A simple and sensitive high-performance liquid chromatography–electro-spray ionization tandem mass spectrometry (LC–ESI-MS/MS) method was developed and validated to determine raddeanin A in rat plasma. After precipitation of rat plasma samples with methanol, chromatographic separation was achieved on a BDS Hypersil C18 column (100 × 2.1 mm, 2.4 μm) using the mobile phase consisted of acetonitrile and 2 mM ammonium acetate with 0.05% formic acid (60:40, v/v). The detection was performed in a triple quadrupole tandem mass spectrometer by multiple reaction monitoring (MRM) mode using negative ionization. The transition monitored were m/z 895.6 → 455.0 for raddeanin A and m/z 359.3 → 329.0 for IS, respectively. The method was linear over the concentration range of 2–1000 ng/mL for raddeanin A. The intra-day and inter-day assay variations were <9.46%, and the accuracy values were between −2.04% and −6.52% relative error.

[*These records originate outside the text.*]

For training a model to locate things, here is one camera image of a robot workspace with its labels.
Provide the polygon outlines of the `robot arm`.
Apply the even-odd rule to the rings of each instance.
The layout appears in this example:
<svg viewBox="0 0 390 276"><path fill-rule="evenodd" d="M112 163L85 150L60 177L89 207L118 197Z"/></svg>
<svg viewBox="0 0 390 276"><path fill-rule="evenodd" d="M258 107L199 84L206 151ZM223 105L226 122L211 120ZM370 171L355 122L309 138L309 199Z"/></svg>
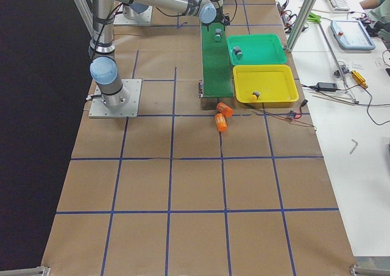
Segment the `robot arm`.
<svg viewBox="0 0 390 276"><path fill-rule="evenodd" d="M230 18L223 11L224 0L92 0L93 33L89 54L90 73L101 92L101 102L109 109L128 103L131 93L121 80L115 61L113 23L118 6L123 15L129 10L143 13L149 7L172 11L173 17L196 16L200 21L203 80L200 97L233 95L225 28Z"/></svg>

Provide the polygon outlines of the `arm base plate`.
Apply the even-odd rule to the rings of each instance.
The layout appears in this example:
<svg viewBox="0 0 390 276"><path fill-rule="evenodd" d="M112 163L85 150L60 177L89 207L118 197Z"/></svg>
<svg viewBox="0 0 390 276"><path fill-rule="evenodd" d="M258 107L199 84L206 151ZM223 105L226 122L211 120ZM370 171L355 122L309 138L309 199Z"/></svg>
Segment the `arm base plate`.
<svg viewBox="0 0 390 276"><path fill-rule="evenodd" d="M113 96L102 94L100 88L96 87L94 95L98 95L98 97L91 100L89 117L136 118L141 86L141 79L123 79L122 90Z"/></svg>
<svg viewBox="0 0 390 276"><path fill-rule="evenodd" d="M153 7L149 6L145 11L138 13L129 6L122 6L115 16L115 26L150 26L152 22Z"/></svg>

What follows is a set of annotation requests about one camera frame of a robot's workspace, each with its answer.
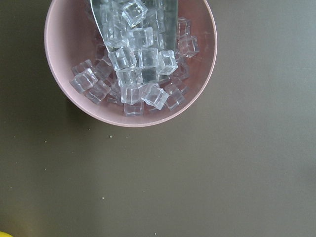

The extraction recovery of raddeanin A was more than 70%, and the relative matrix effect ranges from 108.52% to 112.36%. The validated method has been successfully applied to determine the pharmacokinetic profile of raddeanin A in rat plasma following oral and intravenous administration.

► A sensitive method for analysis of raddeanin A in rat plasma is proposed. ► Method combined protein precipitation and LC–MS/MS. ► The pharmacokinetic study of raddeanin A in rats is firstly reported. ► The method offers a lower LOQ for raddeanin A than conventional methods.